## About this exercise
Hunt for the word "camera" across the entries below, copying each line that holds it.

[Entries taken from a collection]
........
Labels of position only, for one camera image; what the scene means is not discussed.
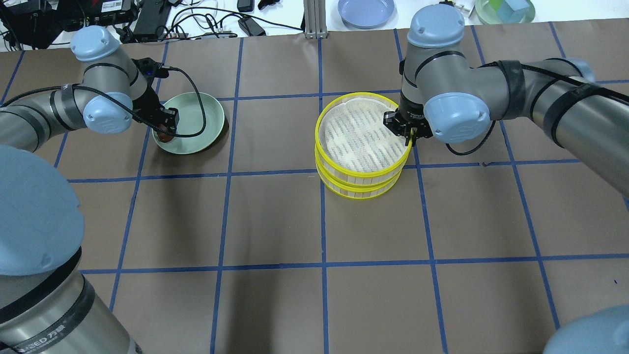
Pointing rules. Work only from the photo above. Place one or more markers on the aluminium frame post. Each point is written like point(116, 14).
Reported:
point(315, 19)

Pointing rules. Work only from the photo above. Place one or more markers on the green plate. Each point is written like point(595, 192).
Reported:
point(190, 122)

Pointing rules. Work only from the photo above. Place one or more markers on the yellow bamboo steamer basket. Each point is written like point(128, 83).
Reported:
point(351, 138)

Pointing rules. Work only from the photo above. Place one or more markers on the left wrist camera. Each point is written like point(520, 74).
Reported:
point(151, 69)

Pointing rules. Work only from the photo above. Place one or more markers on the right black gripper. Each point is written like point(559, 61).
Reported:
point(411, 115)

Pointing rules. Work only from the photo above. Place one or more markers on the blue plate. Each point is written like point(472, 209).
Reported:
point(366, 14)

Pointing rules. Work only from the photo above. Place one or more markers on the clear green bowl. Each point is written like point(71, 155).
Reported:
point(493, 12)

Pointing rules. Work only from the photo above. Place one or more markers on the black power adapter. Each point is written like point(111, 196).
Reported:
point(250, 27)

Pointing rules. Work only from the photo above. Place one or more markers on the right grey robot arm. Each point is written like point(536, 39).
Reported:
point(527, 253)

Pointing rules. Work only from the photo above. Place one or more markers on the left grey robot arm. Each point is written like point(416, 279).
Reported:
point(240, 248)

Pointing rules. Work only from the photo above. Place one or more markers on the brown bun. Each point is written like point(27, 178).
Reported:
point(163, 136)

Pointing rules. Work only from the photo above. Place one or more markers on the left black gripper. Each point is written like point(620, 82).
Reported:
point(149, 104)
........
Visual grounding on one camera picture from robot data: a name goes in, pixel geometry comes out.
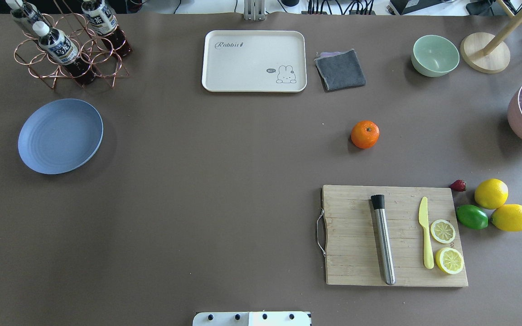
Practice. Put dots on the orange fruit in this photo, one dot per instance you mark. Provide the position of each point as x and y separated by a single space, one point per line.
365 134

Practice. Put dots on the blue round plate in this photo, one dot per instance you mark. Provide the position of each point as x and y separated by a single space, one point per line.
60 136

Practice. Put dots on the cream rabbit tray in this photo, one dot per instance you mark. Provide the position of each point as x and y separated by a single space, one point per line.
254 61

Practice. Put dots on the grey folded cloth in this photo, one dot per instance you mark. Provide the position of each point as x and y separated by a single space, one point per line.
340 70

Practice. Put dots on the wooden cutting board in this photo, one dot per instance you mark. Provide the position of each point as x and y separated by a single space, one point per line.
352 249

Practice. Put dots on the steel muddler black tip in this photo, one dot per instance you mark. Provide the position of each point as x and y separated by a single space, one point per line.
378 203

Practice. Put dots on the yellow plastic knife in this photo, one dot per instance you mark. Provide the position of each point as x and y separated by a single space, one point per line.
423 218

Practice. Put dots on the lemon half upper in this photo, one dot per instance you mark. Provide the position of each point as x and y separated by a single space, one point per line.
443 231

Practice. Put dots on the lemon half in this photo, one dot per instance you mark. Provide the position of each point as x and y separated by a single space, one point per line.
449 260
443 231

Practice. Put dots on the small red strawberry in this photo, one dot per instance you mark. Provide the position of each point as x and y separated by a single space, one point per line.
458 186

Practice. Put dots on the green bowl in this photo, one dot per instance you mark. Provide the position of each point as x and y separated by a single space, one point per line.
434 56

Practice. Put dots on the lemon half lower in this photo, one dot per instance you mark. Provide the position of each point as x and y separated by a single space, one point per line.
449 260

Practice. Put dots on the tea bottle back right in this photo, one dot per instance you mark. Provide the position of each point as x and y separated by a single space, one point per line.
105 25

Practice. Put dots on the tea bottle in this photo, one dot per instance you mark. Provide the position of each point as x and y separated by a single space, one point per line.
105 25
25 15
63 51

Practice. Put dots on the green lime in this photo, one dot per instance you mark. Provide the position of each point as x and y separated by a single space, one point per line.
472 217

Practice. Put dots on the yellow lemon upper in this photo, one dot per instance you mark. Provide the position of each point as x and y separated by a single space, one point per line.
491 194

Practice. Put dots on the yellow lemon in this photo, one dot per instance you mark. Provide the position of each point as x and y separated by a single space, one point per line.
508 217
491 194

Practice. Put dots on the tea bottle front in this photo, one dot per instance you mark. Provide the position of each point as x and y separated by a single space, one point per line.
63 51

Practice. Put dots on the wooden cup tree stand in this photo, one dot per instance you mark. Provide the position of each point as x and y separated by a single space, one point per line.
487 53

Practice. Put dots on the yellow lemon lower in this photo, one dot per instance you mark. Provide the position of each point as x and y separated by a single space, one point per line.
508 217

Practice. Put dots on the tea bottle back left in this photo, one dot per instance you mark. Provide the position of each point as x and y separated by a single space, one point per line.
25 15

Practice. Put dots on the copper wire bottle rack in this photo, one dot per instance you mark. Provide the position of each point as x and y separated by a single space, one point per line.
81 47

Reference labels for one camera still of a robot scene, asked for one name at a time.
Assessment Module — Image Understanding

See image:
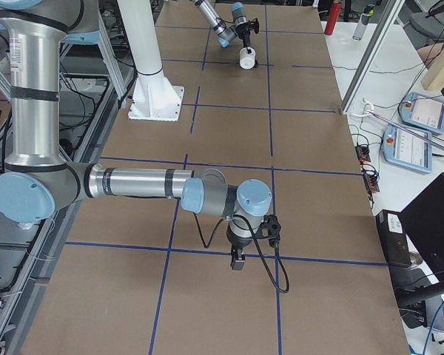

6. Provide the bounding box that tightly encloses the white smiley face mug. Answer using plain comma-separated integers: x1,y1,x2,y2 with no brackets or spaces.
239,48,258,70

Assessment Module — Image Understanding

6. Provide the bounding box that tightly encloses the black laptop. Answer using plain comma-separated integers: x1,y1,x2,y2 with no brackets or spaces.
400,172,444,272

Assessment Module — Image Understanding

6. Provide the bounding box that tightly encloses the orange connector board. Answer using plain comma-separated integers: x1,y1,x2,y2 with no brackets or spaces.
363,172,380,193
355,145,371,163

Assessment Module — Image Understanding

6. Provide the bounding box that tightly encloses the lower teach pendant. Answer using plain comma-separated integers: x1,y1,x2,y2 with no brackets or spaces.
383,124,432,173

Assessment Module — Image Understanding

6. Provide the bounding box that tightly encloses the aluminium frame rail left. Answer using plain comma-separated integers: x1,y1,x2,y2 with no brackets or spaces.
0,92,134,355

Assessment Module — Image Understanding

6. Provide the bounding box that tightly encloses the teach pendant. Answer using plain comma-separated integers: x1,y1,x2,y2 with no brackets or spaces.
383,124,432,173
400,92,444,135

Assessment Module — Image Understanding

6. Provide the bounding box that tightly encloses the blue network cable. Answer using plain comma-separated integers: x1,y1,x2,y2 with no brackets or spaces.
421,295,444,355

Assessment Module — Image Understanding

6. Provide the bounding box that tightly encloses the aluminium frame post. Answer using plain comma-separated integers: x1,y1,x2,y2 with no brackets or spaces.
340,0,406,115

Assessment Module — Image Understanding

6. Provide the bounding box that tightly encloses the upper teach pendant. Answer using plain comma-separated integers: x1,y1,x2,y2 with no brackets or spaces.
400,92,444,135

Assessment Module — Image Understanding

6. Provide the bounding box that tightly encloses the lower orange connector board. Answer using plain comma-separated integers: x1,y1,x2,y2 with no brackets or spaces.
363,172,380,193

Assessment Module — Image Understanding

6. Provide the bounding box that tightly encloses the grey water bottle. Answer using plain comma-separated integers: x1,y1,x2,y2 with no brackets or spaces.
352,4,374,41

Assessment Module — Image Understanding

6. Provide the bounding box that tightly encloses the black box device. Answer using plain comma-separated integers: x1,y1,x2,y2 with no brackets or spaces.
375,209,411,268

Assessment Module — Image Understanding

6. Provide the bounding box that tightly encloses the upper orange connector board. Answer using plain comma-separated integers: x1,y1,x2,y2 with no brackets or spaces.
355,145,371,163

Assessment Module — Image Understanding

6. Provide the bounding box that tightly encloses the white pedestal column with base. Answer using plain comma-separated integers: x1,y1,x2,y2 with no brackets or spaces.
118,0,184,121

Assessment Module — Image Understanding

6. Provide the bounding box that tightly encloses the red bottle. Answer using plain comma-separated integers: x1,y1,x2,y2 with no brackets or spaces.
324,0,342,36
........
## Response
Labels of position only, for one camera image; what the scene means is not discussed.
Pointing rules. Work only from the photo above. Place one or more markers on the left wrist camera. Each point is written like point(520, 74).
Visual grounding on one camera picture from robot data: a name goes in, pixel geometry comes out.
Reference labels for one camera still of a robot scene, asked for one name at a time.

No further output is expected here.